When an investor in the local payments startup, Flutterwave revealed that they had processed over $200 Million in payments in less than eight months of operation, a lot of people were shocked. Some others did not believe that volume of transactions was all happening locally, but some local e-commerce companies confirmed that they were indeed processing quite a lot of transactions with the help of Flutterwave. Such scale is only possible by adopting the latest standards and technology.

The Silicon Valley Payments company Stripe launched a program called Atlas that required startups all around the world to incorporate in America to get the full benefit of their platform. Flutterwave and others are providing what Stripe would give to local companies who would have had to be registered in America and pay taxes in America. Keeping our payments local means we are not only keeping our taxes local, but it also means that we are keeping our people and knowledge as well.

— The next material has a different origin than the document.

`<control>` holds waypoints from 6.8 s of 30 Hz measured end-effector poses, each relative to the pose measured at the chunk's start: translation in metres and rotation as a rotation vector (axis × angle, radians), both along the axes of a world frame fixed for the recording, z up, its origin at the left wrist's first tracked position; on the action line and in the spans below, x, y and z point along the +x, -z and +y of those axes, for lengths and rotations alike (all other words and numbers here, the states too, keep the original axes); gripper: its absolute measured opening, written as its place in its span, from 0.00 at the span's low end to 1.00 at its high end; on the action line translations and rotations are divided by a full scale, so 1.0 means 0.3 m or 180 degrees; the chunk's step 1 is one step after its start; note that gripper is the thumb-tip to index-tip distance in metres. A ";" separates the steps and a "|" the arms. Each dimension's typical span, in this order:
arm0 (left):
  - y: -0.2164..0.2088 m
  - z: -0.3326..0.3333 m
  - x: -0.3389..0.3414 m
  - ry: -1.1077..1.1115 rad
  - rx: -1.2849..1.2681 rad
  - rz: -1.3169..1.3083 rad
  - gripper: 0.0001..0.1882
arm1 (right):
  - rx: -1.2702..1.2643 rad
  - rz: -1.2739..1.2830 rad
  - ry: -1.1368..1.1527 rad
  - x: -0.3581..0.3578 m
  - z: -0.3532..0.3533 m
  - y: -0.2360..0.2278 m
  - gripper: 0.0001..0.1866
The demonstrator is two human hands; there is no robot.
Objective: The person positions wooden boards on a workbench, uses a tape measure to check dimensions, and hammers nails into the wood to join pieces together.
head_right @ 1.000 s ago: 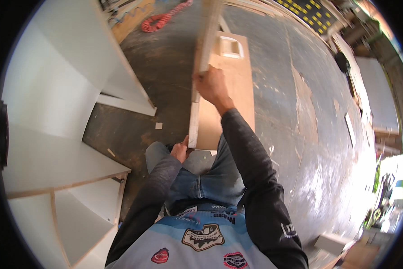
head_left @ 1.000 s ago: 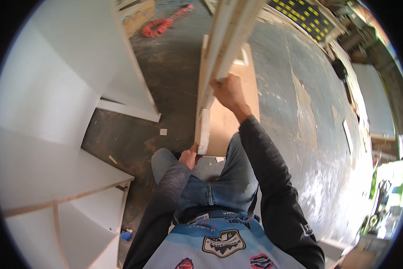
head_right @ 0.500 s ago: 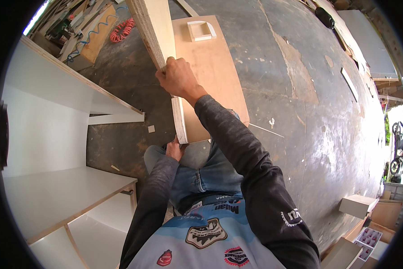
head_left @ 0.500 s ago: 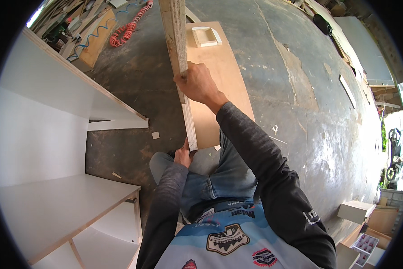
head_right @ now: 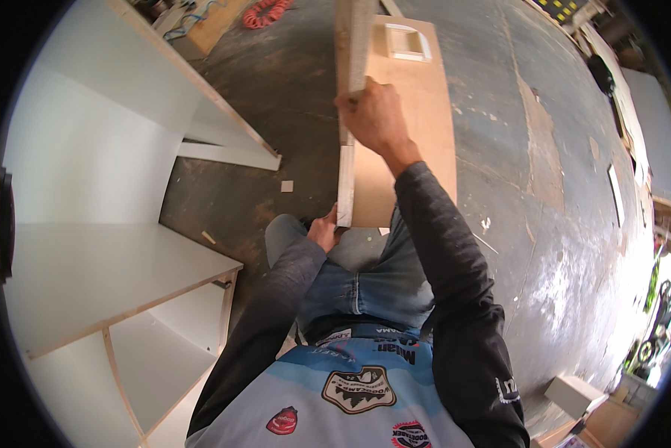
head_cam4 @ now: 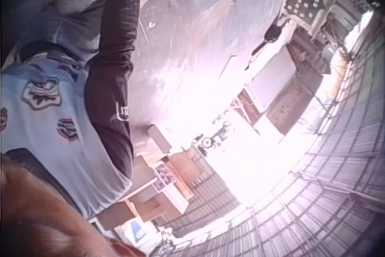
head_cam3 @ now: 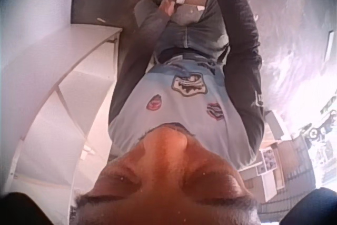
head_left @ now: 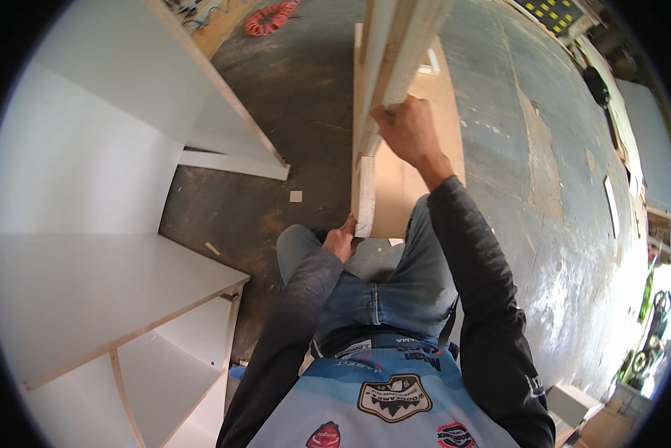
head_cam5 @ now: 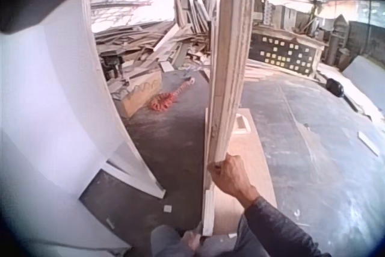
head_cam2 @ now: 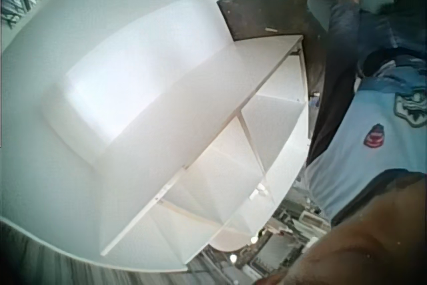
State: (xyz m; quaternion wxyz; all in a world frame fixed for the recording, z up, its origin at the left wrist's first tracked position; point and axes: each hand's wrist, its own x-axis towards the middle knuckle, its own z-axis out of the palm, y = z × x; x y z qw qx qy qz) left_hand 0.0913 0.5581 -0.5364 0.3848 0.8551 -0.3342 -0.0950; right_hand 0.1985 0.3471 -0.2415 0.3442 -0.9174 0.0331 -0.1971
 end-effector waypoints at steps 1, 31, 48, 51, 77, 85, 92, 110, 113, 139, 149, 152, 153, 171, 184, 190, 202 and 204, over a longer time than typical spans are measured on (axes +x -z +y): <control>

Flutterwave may have also received some foreign funding but it remains an African Fintech company processing payments all around Africa and solving pan-African payment problems. Nigerians founded it, and the initial investors were also Nigerians. Africa has become the home of payments innovation. Flutterwave’s growth and success has been incredible even by Silicon Valley standards. While we may have lost the Cloud Infrastructure advantage to Silicon Valley, I believe that we should not lose the payments innovation opportunity to them as well. If we do, we would totally lose control of the future of our technology.